The proposed model, together with an illustrative case study, not only serves as a tool to quantitatively assess the impact of choice complexity on operator effectiveness, but also provides insight into how to reduce complexity without affecting overall production throughput. to influence.

Research Contributions

In HCS such as MMAL, human performance, a key factor in adaptability and flexibility, is of great interest due to its impact on the overall system. The model can thus be used to assess different scenarios and their respective effects on the overall complexity and reliability of the system. Finally, the proposed HIL simulation framework offers the tool to investigate human performance in HCS such as MMAL.
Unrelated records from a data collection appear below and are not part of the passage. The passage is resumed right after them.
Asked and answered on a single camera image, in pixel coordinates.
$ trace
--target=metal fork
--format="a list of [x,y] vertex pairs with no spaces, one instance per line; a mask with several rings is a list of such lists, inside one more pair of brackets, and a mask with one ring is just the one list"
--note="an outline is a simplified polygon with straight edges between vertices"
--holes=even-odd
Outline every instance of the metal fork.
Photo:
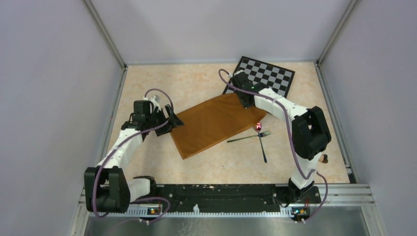
[[260,138],[262,138],[262,137],[265,137],[265,136],[268,136],[268,135],[270,135],[271,134],[271,131],[265,131],[265,132],[262,132],[262,133],[259,133],[259,135],[251,135],[251,136],[248,136],[248,137],[244,137],[244,138],[240,138],[240,139],[233,139],[233,140],[228,140],[227,142],[228,143],[231,143],[231,142],[234,142],[234,141],[237,141],[237,140],[242,140],[242,139],[248,139],[248,138],[252,138],[252,137],[260,137]]

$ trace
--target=white wall
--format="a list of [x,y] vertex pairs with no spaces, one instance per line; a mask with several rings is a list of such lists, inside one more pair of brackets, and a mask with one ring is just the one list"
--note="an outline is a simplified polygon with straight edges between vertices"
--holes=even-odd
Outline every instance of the white wall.
[[0,3],[1,235],[69,233],[121,70],[81,0]]
[[93,0],[126,63],[313,60],[350,0]]
[[415,235],[417,1],[364,0],[324,64],[361,182],[389,235]]

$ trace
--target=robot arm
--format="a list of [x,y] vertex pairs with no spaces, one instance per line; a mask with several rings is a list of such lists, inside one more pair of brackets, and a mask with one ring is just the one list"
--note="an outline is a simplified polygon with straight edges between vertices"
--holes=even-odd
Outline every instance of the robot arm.
[[[281,103],[287,111],[288,122],[291,124],[292,141],[296,152],[297,160],[301,171],[306,176],[311,170],[315,169],[320,156],[331,141],[330,132],[322,109],[314,107],[308,109],[297,105],[281,95],[275,93],[271,88],[261,83],[253,85],[243,71],[238,71],[231,78],[233,85],[239,89],[252,91],[265,95],[273,101],[260,96],[254,96],[240,91],[236,91],[239,100],[244,107],[255,106],[267,111],[273,116],[286,122],[286,117]],[[294,188],[296,195],[302,195],[313,185],[313,177],[303,178],[298,167],[294,170],[289,180],[289,186]]]
[[[169,133],[177,126],[184,125],[174,114],[170,105],[165,106],[168,113],[168,118],[165,118],[159,106],[159,100],[158,96],[153,96],[151,99],[144,97],[143,100],[133,103],[133,113],[129,120],[122,125],[118,139],[107,154],[111,157],[103,166],[103,171],[99,176],[99,186],[96,191],[97,211],[124,213],[130,202],[150,193],[151,185],[154,184],[153,178],[136,177],[127,182],[123,170],[128,166],[134,151],[147,135],[147,133],[138,135],[141,130],[157,127],[167,122],[166,125],[155,130],[156,135],[160,136]],[[104,162],[105,159],[100,161],[96,167],[89,167],[84,172],[86,206],[89,211],[93,211],[94,180]]]

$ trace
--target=black and white checkerboard
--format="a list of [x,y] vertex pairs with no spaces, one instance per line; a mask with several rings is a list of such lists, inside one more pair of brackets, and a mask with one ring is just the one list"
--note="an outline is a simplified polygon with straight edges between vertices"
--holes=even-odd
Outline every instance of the black and white checkerboard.
[[[272,88],[276,93],[287,97],[295,72],[259,60],[242,57],[233,73],[243,70],[253,84],[262,83]],[[226,86],[223,91],[231,93],[234,90]]]

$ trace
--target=marble surface
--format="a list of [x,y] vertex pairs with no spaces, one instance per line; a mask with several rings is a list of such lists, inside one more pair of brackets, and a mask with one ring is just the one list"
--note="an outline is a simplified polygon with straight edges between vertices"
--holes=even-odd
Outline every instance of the marble surface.
[[[340,148],[328,115],[328,109],[312,62],[274,63],[295,71],[288,99],[305,107],[319,106],[326,115],[332,141],[325,153],[327,164],[319,163],[318,171],[329,183],[348,183],[348,177]],[[113,131],[111,147],[117,139],[121,125],[133,111],[133,102],[141,100],[150,88],[167,92],[179,113],[203,101],[220,95],[225,84],[217,71],[224,68],[232,72],[236,64],[174,64],[129,66],[124,83]],[[160,94],[161,105],[168,100]],[[183,160],[171,138],[166,134],[157,137],[150,133],[135,151],[130,165],[124,170],[127,180],[135,176],[153,176],[157,183],[287,183],[295,164],[289,147],[286,126],[283,121],[267,115],[262,121],[263,129],[271,135],[263,138],[268,163],[264,163],[257,137],[221,142],[195,156]],[[256,134],[246,130],[233,138]],[[319,177],[316,182],[322,183]]]

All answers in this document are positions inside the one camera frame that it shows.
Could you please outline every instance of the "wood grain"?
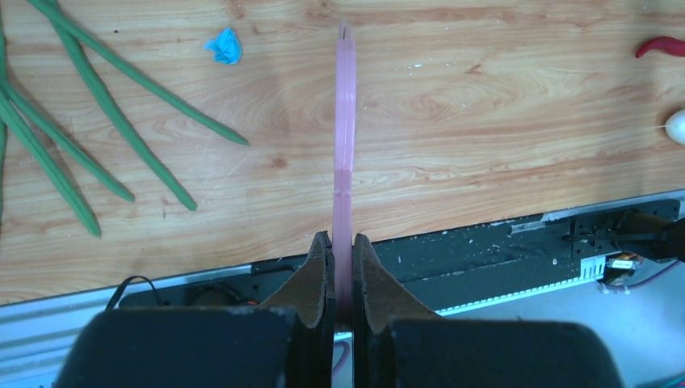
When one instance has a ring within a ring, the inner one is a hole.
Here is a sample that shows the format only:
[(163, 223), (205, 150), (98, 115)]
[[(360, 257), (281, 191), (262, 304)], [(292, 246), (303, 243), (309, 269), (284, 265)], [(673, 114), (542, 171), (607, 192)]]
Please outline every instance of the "wood grain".
[[(62, 0), (152, 78), (247, 137), (235, 145), (88, 54), (187, 211), (88, 94), (47, 20), (1, 0), (11, 77), (136, 195), (119, 200), (45, 144), (98, 215), (91, 237), (12, 137), (0, 303), (305, 252), (330, 228), (334, 48), (358, 48), (355, 232), (374, 240), (685, 187), (662, 129), (685, 59), (632, 57), (685, 38), (680, 0)], [(240, 37), (239, 65), (204, 42)]]

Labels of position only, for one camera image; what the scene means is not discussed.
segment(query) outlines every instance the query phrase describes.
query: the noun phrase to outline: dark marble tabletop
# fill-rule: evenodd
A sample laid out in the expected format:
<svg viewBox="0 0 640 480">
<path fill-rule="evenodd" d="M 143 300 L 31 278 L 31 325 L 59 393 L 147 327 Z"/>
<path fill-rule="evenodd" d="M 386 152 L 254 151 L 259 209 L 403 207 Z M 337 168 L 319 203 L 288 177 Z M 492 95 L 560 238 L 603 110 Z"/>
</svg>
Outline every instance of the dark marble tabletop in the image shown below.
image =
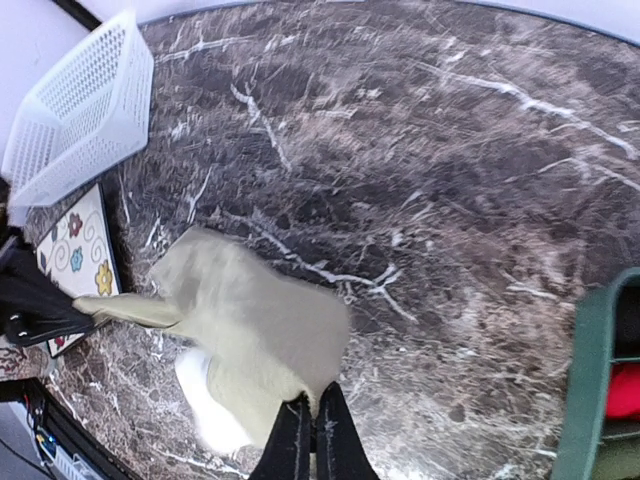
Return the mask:
<svg viewBox="0 0 640 480">
<path fill-rule="evenodd" d="M 546 478 L 573 304 L 640 263 L 640 51 L 444 0 L 279 3 L 143 29 L 149 146 L 106 173 L 128 290 L 190 225 L 353 309 L 341 383 L 390 480 Z M 34 238 L 72 198 L 31 215 Z M 111 323 L 49 387 L 145 479 L 197 445 L 183 341 Z"/>
</svg>

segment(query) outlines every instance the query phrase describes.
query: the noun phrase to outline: green plastic container
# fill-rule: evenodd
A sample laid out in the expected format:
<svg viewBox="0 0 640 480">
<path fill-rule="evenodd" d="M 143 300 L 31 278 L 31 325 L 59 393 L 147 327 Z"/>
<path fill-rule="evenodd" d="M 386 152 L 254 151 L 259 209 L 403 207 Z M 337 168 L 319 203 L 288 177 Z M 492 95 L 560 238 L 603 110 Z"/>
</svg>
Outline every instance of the green plastic container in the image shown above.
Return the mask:
<svg viewBox="0 0 640 480">
<path fill-rule="evenodd" d="M 640 351 L 636 357 L 614 354 L 616 307 L 626 286 L 640 286 L 640 268 L 625 270 L 577 305 L 567 410 L 551 480 L 590 480 L 601 441 L 640 437 L 640 423 L 604 418 L 611 367 L 640 363 Z"/>
</svg>

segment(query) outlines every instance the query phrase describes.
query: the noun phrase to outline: cloth
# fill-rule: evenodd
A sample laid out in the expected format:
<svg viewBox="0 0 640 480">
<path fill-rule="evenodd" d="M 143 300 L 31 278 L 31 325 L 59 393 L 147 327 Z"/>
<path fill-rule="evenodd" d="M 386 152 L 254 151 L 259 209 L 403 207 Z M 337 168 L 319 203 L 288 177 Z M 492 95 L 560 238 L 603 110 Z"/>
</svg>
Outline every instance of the cloth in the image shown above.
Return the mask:
<svg viewBox="0 0 640 480">
<path fill-rule="evenodd" d="M 161 300 L 82 297 L 74 306 L 193 339 L 212 360 L 208 390 L 263 447 L 280 404 L 309 396 L 315 413 L 340 370 L 346 306 L 277 274 L 221 234 L 189 229 L 151 269 Z"/>
<path fill-rule="evenodd" d="M 606 417 L 640 421 L 640 364 L 614 365 L 609 382 Z"/>
<path fill-rule="evenodd" d="M 608 442 L 598 448 L 591 480 L 640 477 L 640 439 Z"/>
</svg>

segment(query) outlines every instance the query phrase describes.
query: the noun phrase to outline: flower pattern
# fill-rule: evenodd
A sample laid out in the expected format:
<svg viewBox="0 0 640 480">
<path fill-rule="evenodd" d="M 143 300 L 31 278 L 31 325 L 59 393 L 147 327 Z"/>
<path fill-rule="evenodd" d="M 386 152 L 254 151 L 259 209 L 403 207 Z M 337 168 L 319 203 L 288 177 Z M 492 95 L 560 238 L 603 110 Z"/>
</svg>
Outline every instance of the flower pattern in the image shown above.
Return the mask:
<svg viewBox="0 0 640 480">
<path fill-rule="evenodd" d="M 96 285 L 100 295 L 111 295 L 111 284 L 113 283 L 113 272 L 109 268 L 109 261 L 105 260 L 98 267 L 96 273 Z"/>
<path fill-rule="evenodd" d="M 79 272 L 80 269 L 82 268 L 82 247 L 78 247 L 73 251 L 73 254 L 71 255 L 71 271 L 72 272 Z"/>
<path fill-rule="evenodd" d="M 69 215 L 69 236 L 77 237 L 82 228 L 82 219 L 77 213 Z"/>
</svg>

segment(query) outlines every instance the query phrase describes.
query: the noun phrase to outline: white wall
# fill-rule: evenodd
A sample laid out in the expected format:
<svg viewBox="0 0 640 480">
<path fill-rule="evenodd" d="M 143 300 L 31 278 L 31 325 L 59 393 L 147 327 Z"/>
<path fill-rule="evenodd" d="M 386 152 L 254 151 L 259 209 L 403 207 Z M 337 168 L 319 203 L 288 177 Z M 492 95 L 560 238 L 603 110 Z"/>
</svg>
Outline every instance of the white wall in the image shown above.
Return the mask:
<svg viewBox="0 0 640 480">
<path fill-rule="evenodd" d="M 105 21 L 127 7 L 137 12 L 138 23 L 147 23 L 159 18 L 194 10 L 210 9 L 242 3 L 245 0 L 79 0 L 87 10 Z"/>
<path fill-rule="evenodd" d="M 36 454 L 35 444 L 29 438 L 26 422 L 27 409 L 19 403 L 0 403 L 0 438 L 36 465 L 40 460 Z M 22 460 L 15 457 L 4 447 L 0 447 L 0 473 L 2 478 L 11 480 L 47 480 L 30 467 L 26 467 Z"/>
<path fill-rule="evenodd" d="M 0 162 L 20 102 L 88 31 L 48 0 L 2 1 Z"/>
<path fill-rule="evenodd" d="M 609 33 L 640 45 L 638 0 L 462 0 L 531 12 Z"/>
</svg>

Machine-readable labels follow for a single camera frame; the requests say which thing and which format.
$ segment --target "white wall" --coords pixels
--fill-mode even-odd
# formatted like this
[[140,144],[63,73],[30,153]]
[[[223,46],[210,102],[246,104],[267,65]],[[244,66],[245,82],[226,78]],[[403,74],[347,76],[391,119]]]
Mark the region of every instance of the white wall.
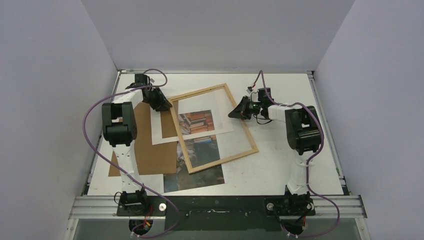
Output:
[[373,240],[423,239],[424,1],[356,0],[315,73]]
[[2,0],[0,23],[0,238],[61,239],[116,69],[79,0]]
[[293,72],[317,68],[354,0],[82,2],[119,69]]

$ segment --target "brown cardboard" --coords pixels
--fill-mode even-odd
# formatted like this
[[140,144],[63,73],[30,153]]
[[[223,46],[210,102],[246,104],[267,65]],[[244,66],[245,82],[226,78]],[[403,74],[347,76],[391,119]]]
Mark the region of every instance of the brown cardboard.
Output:
[[177,137],[177,130],[175,130],[171,111],[160,112],[160,124],[162,125],[163,139]]
[[[135,122],[137,124],[137,138],[134,143],[135,160],[140,175],[150,174],[175,174],[177,172],[177,142],[167,142],[152,145],[152,125],[150,106],[139,103],[134,108]],[[175,130],[172,116],[161,120],[162,134],[170,136]],[[115,153],[112,154],[112,162],[118,164]],[[120,176],[117,168],[110,166],[109,177]]]

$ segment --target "wooden picture frame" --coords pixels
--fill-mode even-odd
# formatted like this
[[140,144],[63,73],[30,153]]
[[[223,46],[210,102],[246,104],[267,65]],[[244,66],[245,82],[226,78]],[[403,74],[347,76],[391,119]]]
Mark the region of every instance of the wooden picture frame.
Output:
[[184,155],[185,164],[187,166],[189,174],[193,174],[193,173],[196,173],[196,172],[199,172],[199,171],[203,171],[205,169],[209,169],[209,168],[218,166],[220,164],[223,164],[223,163],[226,163],[226,162],[229,162],[229,161],[232,161],[232,160],[235,160],[235,159],[238,159],[238,158],[250,155],[250,154],[257,153],[259,151],[258,147],[256,146],[256,143],[255,143],[255,141],[252,137],[252,134],[249,131],[247,124],[243,120],[239,120],[240,123],[241,123],[241,126],[244,130],[244,133],[247,137],[247,140],[250,144],[251,149],[244,151],[244,152],[241,152],[241,153],[238,153],[238,154],[235,154],[235,155],[232,155],[232,156],[229,156],[229,157],[221,158],[221,159],[213,161],[213,162],[209,162],[209,163],[204,164],[204,165],[192,167],[192,163],[191,163],[190,158],[189,158],[189,153],[187,151],[186,144],[184,142],[183,133],[181,132],[180,124],[179,124],[179,121],[178,121],[178,101],[183,100],[183,99],[188,99],[188,98],[191,98],[191,97],[194,97],[194,96],[198,96],[198,95],[201,95],[201,94],[210,93],[210,92],[213,92],[213,91],[216,91],[216,90],[221,90],[221,89],[225,91],[225,93],[228,97],[228,100],[230,101],[232,107],[235,108],[237,106],[237,103],[234,100],[234,97],[231,94],[230,89],[228,88],[228,85],[226,83],[219,84],[219,85],[216,85],[216,86],[207,87],[207,88],[203,88],[203,89],[200,89],[200,90],[196,90],[196,91],[192,91],[192,92],[188,92],[188,93],[184,93],[184,94],[181,94],[181,95],[177,95],[177,96],[173,96],[173,97],[168,98],[169,102],[172,104],[170,112],[172,114],[172,119],[173,119],[173,122],[174,122],[174,125],[175,125],[176,133],[177,133],[180,145],[181,145],[182,154]]

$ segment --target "white table surface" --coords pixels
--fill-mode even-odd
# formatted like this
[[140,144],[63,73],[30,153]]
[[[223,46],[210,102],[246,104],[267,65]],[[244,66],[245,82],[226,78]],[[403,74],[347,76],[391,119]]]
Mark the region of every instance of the white table surface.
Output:
[[[164,81],[163,76],[159,74],[149,74],[149,76],[155,79],[155,84],[161,84]],[[255,80],[256,76],[257,74],[239,73],[167,74],[168,84],[161,87],[161,90],[165,96],[175,96],[227,83],[235,101],[238,103],[242,96],[247,94],[247,86]],[[265,74],[264,76],[266,86],[271,88],[272,97],[276,102],[301,102],[307,106],[317,106],[306,74]],[[133,74],[121,75],[116,92],[124,92],[125,88],[132,82],[134,82]],[[262,82],[259,80],[256,88],[261,87]],[[252,119],[247,121],[247,125],[259,152],[224,163],[222,171],[225,184],[168,192],[164,195],[283,195],[285,185],[290,177],[293,159],[297,157],[287,143],[285,123],[273,121],[266,125],[259,125]],[[99,151],[106,157],[112,156],[112,147],[103,138],[100,140]],[[109,167],[106,161],[96,156],[88,190],[89,196],[113,196],[116,192],[122,190],[121,177],[108,176]],[[146,186],[163,193],[162,174],[141,175],[140,177]],[[310,186],[319,194],[343,194],[327,138],[325,138],[322,152],[314,159],[314,166],[310,174]]]

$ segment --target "glass pane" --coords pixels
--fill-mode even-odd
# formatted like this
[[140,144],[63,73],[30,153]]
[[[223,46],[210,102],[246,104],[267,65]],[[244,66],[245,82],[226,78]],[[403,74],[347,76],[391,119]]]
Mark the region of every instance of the glass pane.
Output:
[[[312,234],[327,230],[334,223],[334,219],[308,219],[309,226],[303,233]],[[153,227],[147,235],[159,233],[164,230],[165,220],[155,220]],[[134,240],[130,237],[129,221],[127,219],[80,219],[76,228],[74,240]],[[262,229],[250,229],[246,231],[172,231],[154,239],[158,240],[282,240],[295,239],[286,238],[283,231],[267,232]],[[342,218],[339,225],[333,231],[320,237],[313,237],[314,240],[360,240],[358,228],[354,218]]]
The proposed HIL framework provides an ability to investigate the impact of human behavior on the performance of the entire HCS, especially the manufacturing system.

Research Limitations and Future works

Butala, “Assessing the operational complexity of manufacturing systems based on statistical complexity,” International Journal of Production Research, vol. Limère, “Workload balancing and production complexity leveling in mixed-model assembly lines,” International Journal of Production Research, pp. Marin, “Modelling Production Complexity in Mixed Model Assembly Lines,” Journal of Manufacturing Science and Engineering, vol.

Kim, "Computational modeling of manufacturing choice complexity in a mixed model assembly line," International Journal of Production Research, pp.